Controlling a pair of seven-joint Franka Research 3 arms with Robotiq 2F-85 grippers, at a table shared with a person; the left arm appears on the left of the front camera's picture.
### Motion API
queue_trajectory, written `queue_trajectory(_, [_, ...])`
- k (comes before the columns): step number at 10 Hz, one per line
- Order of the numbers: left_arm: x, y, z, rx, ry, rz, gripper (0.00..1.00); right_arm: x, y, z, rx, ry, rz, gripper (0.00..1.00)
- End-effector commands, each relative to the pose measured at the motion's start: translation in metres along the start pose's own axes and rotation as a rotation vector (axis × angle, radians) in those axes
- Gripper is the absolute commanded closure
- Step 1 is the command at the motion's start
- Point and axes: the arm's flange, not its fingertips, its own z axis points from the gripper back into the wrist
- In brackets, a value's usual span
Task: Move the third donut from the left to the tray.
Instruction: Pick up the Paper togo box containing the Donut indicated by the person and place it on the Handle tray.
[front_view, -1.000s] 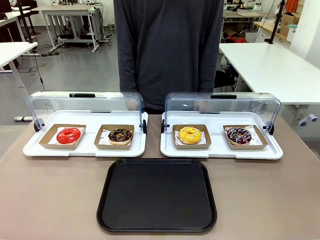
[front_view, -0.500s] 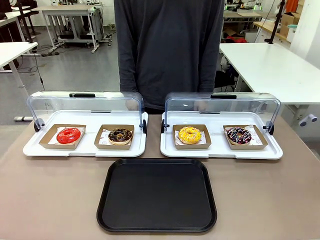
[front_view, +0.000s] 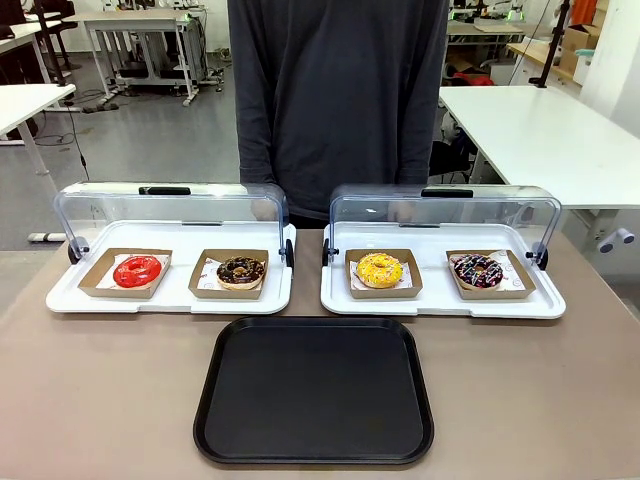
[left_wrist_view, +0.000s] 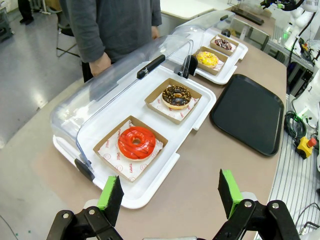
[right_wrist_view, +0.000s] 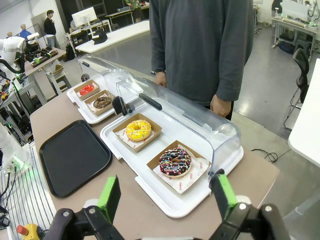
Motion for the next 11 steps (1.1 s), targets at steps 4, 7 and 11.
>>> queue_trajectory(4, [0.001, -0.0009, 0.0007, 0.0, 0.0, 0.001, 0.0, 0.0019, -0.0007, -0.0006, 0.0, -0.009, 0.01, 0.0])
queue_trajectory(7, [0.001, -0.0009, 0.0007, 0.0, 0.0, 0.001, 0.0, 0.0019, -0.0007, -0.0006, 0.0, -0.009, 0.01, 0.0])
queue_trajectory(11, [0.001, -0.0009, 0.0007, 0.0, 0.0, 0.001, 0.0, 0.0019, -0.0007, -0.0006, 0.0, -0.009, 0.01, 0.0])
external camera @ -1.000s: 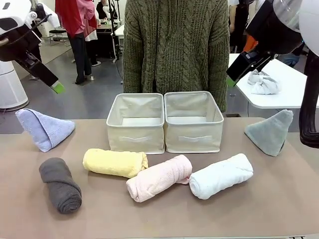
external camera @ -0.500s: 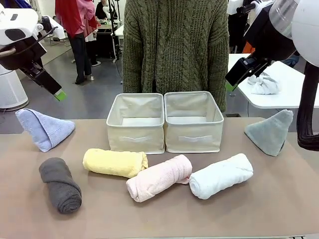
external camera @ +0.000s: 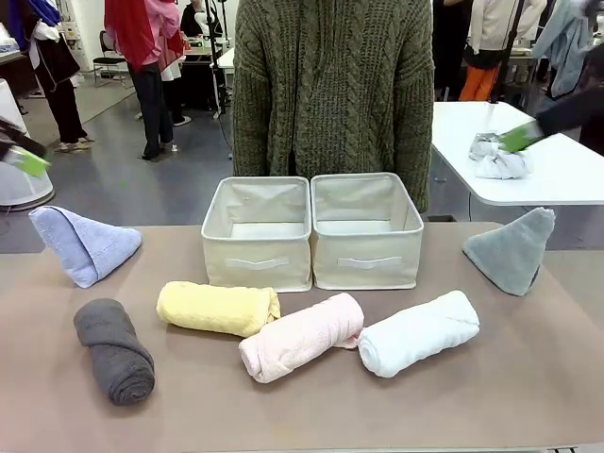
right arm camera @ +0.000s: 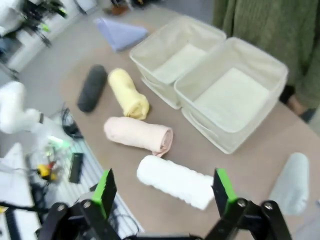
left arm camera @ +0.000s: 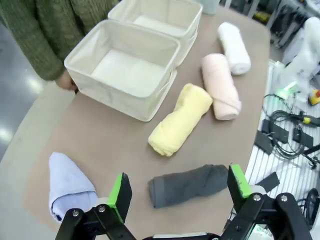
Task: Sort the towels based on their folding style.
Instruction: Pick up one triangle-folded towel and place it in the left Fabric basket.
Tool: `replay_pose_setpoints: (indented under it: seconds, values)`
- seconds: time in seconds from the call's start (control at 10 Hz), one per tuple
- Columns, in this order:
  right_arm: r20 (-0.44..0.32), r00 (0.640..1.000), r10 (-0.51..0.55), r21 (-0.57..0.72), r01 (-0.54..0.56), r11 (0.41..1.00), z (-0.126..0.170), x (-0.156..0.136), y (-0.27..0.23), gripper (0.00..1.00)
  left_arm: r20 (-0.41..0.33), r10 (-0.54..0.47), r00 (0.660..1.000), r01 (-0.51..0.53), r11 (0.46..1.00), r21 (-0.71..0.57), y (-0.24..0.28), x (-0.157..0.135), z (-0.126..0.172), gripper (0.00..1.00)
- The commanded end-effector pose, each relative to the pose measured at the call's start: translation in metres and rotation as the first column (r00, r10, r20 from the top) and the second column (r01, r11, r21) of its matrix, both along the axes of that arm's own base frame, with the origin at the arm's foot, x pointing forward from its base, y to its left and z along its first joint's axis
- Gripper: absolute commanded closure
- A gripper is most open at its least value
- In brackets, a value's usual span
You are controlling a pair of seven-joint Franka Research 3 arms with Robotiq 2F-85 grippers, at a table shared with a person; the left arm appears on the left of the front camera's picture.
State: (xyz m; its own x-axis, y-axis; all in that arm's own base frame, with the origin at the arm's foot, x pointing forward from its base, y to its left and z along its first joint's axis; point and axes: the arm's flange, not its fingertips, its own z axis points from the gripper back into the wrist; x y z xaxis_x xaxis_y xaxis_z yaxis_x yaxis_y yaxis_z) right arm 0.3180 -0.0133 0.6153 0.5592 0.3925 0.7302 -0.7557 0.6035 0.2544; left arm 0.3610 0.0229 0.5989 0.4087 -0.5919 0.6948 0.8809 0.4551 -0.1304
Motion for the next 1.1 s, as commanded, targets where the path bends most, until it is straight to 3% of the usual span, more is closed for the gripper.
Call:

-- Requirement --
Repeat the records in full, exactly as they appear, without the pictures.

-- Answer to this problem --
Controlling a pair of seven-joint Franka Research 3 arms with Robotiq 2F-85 grippers, at a table shared with a person; the left arm appears on the left of the front camera's picture.
### Motion API
queue_trajectory, written `queue_trajectory(_, [_, ...])`
- k (comes before the columns): step number at 10 Hz, one per line
- Order of the numbers: left_arm: x, y, z, rx, ry, rz, gripper (0.00..1.00); right_arm: x, y, z, rx, ry, rz, gripper (0.00..1.00)
- End-effector commands, each relative to the pose measured at the motion's start: translation in metres along the start pose's own axes and rotation as a rotation vector (axis × angle, radians) in those axes
- Gripper is the absolute commanded closure
- Step 1 is the command at the motion's start
- Point and axes: the arm's flange, not its fingertips, its own z axis points from the gripper back into the wrist
- In brackets, a value's usual span
Task: Move the third donut from the left to the tray.
Instruction: Pick up the Paper togo box containing the Donut indicated by the person and place it on the Handle tray.
[front_view, -1.000s] 
[front_view, -0.500s] 
[front_view, +0.000s] 
[left_wrist_view, +0.000s] 
[right_wrist_view, +0.000s] 
Motion for the next 11 steps (1.1 s), targets at steps 4, 7 and 11.
>>> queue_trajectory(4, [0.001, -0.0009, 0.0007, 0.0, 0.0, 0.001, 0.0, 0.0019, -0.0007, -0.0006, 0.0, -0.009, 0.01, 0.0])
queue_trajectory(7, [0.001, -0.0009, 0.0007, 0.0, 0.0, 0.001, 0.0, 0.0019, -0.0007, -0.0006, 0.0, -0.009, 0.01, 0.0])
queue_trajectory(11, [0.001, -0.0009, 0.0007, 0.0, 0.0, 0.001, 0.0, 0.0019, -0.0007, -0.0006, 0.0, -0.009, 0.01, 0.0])
external camera @ -1.000s: 
external camera @ -0.500s: 
external camera @ +0.000s: 
right arm camera @ +0.000s: 
left arm camera @ +0.000s: 
Task: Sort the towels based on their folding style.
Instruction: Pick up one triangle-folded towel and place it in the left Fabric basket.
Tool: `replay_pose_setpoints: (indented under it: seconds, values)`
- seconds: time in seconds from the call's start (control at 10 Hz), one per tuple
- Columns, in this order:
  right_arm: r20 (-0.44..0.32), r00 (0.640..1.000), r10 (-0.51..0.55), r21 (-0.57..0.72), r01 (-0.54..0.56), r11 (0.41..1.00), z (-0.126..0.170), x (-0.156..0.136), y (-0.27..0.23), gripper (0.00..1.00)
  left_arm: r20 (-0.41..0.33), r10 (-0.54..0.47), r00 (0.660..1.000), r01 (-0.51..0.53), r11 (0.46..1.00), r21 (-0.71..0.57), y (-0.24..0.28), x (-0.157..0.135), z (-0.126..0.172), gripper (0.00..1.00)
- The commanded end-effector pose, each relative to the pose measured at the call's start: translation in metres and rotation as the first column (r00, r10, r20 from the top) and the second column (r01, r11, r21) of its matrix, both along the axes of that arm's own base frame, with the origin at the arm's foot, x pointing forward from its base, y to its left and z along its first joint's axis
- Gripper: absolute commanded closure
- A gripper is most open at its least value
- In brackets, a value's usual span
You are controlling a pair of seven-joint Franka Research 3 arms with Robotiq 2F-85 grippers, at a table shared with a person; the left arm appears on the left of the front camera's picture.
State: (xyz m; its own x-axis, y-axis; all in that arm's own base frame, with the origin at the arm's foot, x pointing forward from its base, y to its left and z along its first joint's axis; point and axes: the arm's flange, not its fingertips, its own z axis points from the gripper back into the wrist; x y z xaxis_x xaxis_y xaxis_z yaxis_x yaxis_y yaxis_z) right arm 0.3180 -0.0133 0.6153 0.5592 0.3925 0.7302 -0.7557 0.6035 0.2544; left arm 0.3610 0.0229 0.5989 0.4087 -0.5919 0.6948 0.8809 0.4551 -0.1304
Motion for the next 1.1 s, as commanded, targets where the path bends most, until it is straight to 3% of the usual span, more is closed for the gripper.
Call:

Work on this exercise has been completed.